§ **Instructions to follow**
The copy you return must match the listing word for word and carry no pictures.

-- -- --

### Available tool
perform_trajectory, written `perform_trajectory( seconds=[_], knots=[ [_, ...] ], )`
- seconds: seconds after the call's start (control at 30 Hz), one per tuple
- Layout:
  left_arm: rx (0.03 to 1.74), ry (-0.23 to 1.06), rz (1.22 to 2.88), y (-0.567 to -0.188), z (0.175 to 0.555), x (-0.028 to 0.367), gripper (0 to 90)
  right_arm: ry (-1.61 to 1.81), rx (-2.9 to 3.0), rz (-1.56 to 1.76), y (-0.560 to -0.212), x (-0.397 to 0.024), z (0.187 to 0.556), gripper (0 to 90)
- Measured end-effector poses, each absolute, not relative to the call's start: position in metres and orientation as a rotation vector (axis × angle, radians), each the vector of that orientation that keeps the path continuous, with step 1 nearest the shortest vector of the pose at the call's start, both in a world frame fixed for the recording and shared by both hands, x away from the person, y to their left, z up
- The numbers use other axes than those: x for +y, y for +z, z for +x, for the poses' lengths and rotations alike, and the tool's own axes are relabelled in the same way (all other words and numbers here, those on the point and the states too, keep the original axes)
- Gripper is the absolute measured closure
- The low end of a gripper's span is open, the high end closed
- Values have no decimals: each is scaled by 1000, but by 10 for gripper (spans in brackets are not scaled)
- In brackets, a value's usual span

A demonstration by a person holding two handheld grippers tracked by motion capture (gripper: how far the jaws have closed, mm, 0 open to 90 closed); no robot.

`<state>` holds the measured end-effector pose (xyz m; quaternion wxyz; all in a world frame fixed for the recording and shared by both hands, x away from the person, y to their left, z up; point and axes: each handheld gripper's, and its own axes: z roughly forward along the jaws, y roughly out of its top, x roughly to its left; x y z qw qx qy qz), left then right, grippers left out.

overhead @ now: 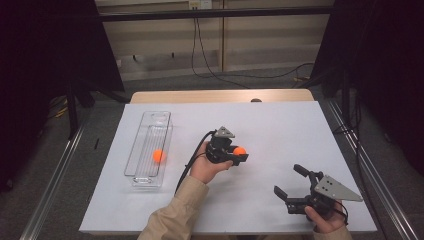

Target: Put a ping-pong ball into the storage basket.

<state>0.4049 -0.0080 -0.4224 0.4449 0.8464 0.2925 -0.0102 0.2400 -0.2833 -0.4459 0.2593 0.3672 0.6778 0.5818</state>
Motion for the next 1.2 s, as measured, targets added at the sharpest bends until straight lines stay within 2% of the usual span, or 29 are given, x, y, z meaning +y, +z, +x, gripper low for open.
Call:
perform_trajectory(
  seconds=[1.2],
  knots=[
    [780, -34, 2050, -410, 413, 20, 509, 1577, 1838, 991, -446, -283, 240, 25]
  ],
)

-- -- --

§ **Task output**
### Available tool
perform_trajectory, written `perform_trajectory( seconds=[_], knots=[ [_, ...] ], )`
- seconds: seconds after the call's start (control at 30 Hz), one per tuple
- Layout:
  left_arm: rx (0.03 to 1.74), ry (-0.23 to 1.06), rz (1.22 to 2.88), y (-0.567 to -0.188), z (0.175 to 0.555), x (-0.028 to 0.367), gripper (0 to 90)
  right_arm: ry (-1.61 to 1.81), rx (-2.9 to 3.0), rz (-1.56 to 1.76), y (-0.560 to -0.212), x (-0.397 to 0.024), z (0.187 to 0.556), gripper (0 to 90)
- Measured end-effector poses, each absolute, not relative to the call's start: position in metres and orientation as a rotation vector (axis × angle, radians), each the vector of that orientation that keeps the path continuous, with step 1 nearest the shortest vector of the pose at the call's start, both in a world frame fixed for the recording and shared by both hands, x away from the person, y to their left, z up
- The numbers use other axes than those: x for +y, y for +z, z for +x, for the poses' lengths and rotations alike, and the tool's own axes are relabelled in the same way (all other words and numbers here, those on the point and the states too, keep the original axes)
- Gripper is the absolute measured closure
- The low end of a gripper's span is open, the high end closed
- Values have no decimals: each is scaled by 1000, but by 10 for gripper (spans in brackets are not scaled)
- In brackets, a value's usual span

A demonstration by a person holding two handheld grippers tracked by motion capture (gripper: how far the jaws have closed, mm, 0 open to 90 closed); no robot.

`<state>` holds the measured end-effector pose (xyz m; quaternion wxyz; all in a world frame fixed for the recording and shared by both hands, x away from the person, y to their left, z up; point and axes: each handheld gripper's, and its own axes: z roughly forward along the jaws, y roughly out of its top, x roughly to its left; x y z qw qx qy qz), left then right, grippers left out.

overhead @ now: 

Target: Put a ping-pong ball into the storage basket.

<state>0.4049 -0.0080 -0.4224 0.4449 0.8464 0.2925 -0.0102 0.2400 -0.2833 -0.4459 0.2593 0.3672 0.6778 0.5818</state>
Motion for the next 1.2 s, as measured, targets added at the sharpest bends until straight lines stay within 2% of the usual span, or 29 are given, x, y, z meaning +y, +z, +x, gripper low for open.
Call:
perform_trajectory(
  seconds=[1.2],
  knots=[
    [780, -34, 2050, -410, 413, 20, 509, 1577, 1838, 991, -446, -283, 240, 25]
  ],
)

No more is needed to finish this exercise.